**TASK TO CARRY OUT:**
Within the entries below, count the lines that hold the string "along" and give only that number.

**SUPPLIED ENTRIES:**
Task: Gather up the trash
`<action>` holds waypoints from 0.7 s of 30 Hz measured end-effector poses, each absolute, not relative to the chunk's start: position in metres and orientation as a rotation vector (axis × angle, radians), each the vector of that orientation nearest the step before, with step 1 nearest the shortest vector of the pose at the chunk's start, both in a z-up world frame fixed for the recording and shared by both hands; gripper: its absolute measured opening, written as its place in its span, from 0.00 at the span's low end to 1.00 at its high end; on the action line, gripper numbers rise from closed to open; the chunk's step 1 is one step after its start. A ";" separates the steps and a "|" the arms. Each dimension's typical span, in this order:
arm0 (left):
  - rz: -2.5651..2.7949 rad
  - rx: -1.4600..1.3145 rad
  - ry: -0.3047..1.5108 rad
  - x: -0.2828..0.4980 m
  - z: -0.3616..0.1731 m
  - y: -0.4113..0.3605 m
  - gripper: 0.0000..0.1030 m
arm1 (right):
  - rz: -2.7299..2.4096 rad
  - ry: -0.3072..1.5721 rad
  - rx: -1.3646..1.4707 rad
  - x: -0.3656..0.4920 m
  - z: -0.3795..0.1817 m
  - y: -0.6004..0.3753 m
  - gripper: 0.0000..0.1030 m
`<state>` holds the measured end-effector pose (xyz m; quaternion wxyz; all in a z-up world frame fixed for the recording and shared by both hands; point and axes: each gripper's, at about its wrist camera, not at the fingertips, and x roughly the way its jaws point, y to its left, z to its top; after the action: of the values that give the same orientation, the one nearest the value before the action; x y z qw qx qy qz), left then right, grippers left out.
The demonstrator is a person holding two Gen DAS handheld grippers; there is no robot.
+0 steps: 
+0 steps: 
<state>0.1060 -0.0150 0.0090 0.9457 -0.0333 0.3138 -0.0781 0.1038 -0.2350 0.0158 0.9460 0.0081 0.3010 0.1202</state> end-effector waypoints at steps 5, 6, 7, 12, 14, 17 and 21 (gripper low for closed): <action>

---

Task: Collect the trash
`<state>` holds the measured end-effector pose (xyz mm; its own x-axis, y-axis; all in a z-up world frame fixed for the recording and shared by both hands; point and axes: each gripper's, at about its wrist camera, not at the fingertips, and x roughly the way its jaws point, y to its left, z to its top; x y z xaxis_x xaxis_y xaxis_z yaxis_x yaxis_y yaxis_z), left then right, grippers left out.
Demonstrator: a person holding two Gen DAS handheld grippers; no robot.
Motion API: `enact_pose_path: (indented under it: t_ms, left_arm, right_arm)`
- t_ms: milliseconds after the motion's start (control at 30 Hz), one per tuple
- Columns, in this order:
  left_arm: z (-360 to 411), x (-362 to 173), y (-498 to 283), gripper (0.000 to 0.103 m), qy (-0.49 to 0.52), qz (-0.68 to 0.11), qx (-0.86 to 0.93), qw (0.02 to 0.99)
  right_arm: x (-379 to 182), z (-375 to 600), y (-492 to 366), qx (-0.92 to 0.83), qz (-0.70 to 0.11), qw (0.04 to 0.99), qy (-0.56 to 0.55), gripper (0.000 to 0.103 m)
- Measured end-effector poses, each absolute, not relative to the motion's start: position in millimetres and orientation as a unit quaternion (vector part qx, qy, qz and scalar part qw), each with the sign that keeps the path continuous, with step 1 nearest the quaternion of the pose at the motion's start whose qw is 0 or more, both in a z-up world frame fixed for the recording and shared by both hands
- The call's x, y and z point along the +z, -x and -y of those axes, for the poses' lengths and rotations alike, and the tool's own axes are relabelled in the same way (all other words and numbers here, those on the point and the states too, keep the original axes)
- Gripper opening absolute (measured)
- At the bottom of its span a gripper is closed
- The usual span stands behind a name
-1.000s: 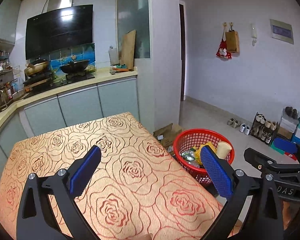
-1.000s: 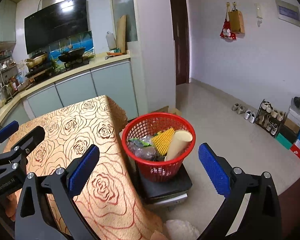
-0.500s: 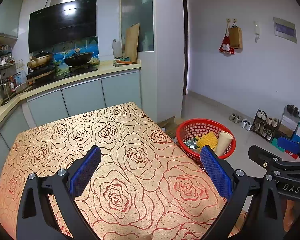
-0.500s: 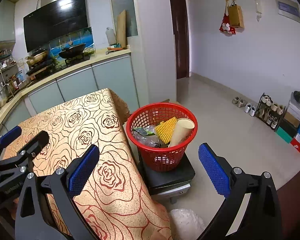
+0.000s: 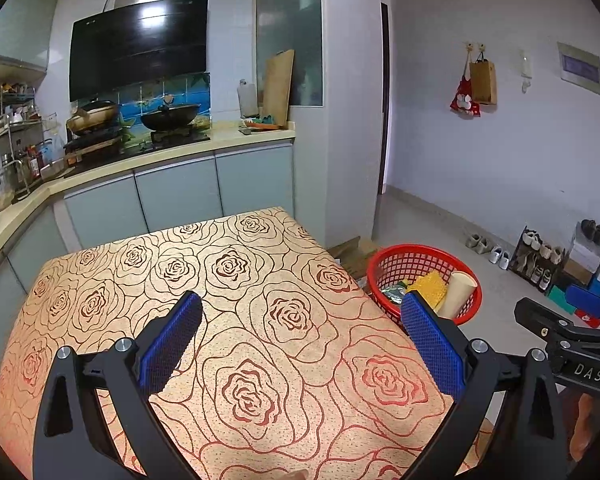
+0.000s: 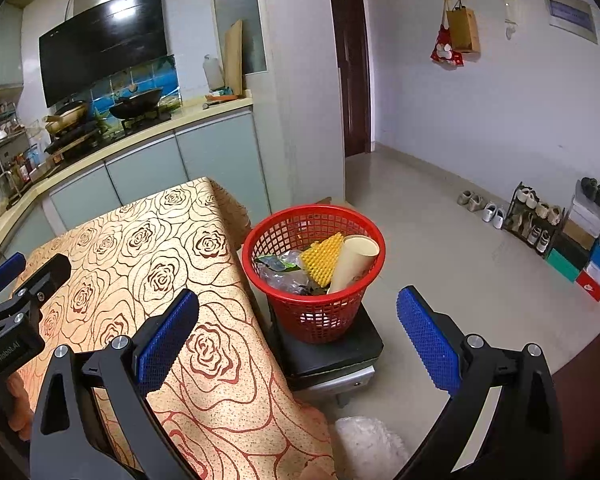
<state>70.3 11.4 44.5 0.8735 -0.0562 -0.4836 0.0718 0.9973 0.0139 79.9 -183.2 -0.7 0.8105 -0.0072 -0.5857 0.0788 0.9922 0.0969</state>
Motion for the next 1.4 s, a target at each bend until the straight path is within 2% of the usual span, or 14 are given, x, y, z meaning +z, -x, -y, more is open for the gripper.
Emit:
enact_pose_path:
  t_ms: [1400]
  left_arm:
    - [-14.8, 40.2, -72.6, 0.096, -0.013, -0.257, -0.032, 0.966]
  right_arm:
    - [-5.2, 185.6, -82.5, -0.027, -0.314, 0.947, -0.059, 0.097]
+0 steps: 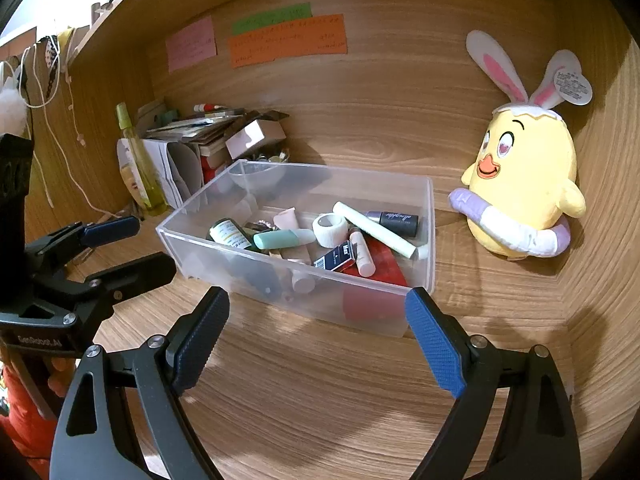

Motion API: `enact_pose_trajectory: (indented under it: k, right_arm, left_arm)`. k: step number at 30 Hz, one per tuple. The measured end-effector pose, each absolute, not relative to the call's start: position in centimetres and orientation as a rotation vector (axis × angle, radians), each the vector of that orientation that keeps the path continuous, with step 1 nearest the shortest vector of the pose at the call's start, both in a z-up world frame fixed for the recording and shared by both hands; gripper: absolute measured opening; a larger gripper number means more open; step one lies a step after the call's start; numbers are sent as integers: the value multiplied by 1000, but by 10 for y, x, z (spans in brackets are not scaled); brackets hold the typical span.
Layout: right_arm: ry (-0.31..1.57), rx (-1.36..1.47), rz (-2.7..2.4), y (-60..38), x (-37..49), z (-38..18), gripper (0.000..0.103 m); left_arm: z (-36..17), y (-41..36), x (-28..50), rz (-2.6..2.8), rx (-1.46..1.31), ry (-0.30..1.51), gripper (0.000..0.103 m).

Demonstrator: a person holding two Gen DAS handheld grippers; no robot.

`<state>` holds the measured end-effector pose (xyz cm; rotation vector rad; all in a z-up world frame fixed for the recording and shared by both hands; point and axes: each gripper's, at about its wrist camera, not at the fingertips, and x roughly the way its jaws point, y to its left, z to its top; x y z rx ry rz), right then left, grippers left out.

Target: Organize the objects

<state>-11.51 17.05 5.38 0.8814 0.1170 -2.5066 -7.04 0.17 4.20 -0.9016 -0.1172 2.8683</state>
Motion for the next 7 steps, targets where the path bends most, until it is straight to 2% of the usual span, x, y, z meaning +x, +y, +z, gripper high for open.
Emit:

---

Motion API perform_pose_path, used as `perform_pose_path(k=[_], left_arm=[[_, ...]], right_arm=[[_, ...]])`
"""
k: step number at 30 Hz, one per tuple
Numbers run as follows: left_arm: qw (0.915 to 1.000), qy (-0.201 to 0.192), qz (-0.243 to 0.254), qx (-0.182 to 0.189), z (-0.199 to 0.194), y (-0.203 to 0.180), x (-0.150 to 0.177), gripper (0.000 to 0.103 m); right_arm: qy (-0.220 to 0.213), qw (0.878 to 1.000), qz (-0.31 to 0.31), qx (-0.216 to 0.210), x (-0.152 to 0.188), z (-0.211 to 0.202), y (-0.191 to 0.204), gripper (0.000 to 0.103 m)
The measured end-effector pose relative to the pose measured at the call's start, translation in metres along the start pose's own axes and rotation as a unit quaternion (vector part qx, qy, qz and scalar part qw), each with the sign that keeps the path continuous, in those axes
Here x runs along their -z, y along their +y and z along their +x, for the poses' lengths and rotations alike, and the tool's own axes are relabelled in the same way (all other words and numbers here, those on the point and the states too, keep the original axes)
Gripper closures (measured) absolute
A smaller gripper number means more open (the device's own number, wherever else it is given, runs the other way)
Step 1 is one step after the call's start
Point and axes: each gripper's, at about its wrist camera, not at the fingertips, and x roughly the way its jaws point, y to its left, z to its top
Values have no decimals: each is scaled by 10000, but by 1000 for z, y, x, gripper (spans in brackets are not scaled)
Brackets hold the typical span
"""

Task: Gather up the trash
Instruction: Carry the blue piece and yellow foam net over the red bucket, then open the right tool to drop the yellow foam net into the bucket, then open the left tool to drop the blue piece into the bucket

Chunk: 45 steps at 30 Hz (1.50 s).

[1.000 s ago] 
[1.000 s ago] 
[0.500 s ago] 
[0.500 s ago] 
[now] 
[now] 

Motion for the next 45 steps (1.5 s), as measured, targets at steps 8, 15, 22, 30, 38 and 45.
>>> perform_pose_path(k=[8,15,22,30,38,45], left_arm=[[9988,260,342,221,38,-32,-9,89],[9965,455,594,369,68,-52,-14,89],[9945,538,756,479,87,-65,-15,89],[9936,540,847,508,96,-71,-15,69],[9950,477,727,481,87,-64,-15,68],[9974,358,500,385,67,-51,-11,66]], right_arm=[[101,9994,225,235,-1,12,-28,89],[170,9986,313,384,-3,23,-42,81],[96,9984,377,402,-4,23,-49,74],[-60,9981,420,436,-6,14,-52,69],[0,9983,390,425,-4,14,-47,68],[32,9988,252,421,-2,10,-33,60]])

**PROBLEM SOLUTION:**
3